### Description of the task:
Search the data below, and report every line in which "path" occurs.

┏━━

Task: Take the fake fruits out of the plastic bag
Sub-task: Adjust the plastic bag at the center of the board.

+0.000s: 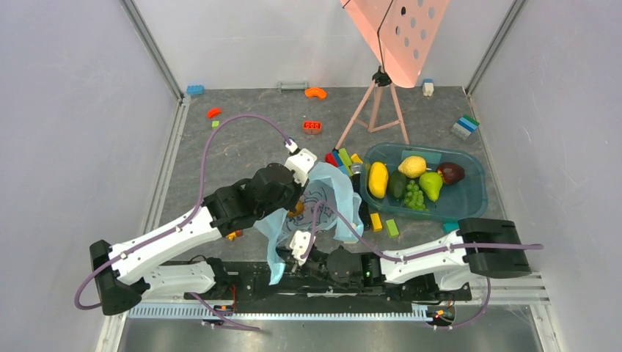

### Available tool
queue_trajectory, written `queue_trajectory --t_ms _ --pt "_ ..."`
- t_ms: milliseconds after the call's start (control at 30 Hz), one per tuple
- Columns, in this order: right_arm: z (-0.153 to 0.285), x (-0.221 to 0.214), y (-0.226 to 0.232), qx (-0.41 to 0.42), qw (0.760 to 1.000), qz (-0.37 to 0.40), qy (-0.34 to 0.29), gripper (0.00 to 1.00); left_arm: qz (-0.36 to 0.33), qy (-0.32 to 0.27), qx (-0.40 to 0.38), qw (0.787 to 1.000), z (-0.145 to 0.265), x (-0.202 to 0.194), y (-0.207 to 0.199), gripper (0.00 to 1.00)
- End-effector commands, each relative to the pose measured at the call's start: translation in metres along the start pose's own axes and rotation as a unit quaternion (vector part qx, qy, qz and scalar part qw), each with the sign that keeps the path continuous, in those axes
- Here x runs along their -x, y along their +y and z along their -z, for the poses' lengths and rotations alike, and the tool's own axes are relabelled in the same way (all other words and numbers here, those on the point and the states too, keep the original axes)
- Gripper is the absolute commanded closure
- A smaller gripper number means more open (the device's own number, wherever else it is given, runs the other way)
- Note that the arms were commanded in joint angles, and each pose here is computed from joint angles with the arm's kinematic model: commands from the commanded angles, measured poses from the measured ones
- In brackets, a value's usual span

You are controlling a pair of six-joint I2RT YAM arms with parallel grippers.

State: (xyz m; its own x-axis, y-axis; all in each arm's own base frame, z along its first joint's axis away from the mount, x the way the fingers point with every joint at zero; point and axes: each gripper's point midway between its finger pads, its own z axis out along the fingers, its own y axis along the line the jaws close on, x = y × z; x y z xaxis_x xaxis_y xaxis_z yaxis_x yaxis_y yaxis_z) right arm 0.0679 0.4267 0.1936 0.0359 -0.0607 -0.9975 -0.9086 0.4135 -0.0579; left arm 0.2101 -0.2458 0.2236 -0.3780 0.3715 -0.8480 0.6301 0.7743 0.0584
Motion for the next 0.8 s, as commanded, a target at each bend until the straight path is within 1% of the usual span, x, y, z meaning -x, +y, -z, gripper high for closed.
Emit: queue_trajectory --t_ms 0,167,333,467,667,767 --pt "-0.012 0.018 0.028 0.062 0.997 -0.002 -0.046 0.91 0.028 -0.034 -0.016 0.999 0.008 0.018 -0.002 0.98" --pt "-0.008 -0.006 0.046 0.109 0.994 -0.010 -0.023 0.91 0.032 -0.038 -0.012 0.999 0.013 0.017 0.005 0.98" --pt "0.005 -0.031 0.041 0.106 0.994 -0.012 0.011 0.91 0.033 -0.040 -0.012 0.999 0.020 0.016 0.009 0.98" --pt "0.019 -0.023 0.019 0.070 0.997 -0.001 0.015 0.90 0.032 -0.038 -0.015 0.999 0.028 0.013 0.010 0.98" --pt "0.037 0.019 -0.007 0.029 0.999 -0.007 -0.024 0.90 0.029 -0.035 -0.029 0.999 0.037 0.007 0.009 0.98" --pt "0.039 0.033 -0.019 -0.002 0.999 -0.012 -0.037 0.91 0.028 -0.034 -0.044 0.998 0.040 0.005 0.004 0.98"
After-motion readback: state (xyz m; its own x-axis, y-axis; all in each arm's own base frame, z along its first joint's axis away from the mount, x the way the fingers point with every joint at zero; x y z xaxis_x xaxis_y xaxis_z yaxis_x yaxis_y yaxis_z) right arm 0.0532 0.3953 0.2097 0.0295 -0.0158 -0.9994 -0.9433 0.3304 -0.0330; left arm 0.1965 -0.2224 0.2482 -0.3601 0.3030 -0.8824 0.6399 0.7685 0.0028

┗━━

### Written answer:
- End-effector commands, each relative to the pose measured at the call's start: translation in metres along the start pose's own axes and rotation as a unit quaternion (vector part qx, qy, qz and scalar part qw), each with the sign that keeps the path continuous, in those axes
Motion for the next 0.8 s, as commanded, a target at each bend until the straight path is within 1% of the usual span, x, y, z meaning -x, +y, -z, gripper high for closed.

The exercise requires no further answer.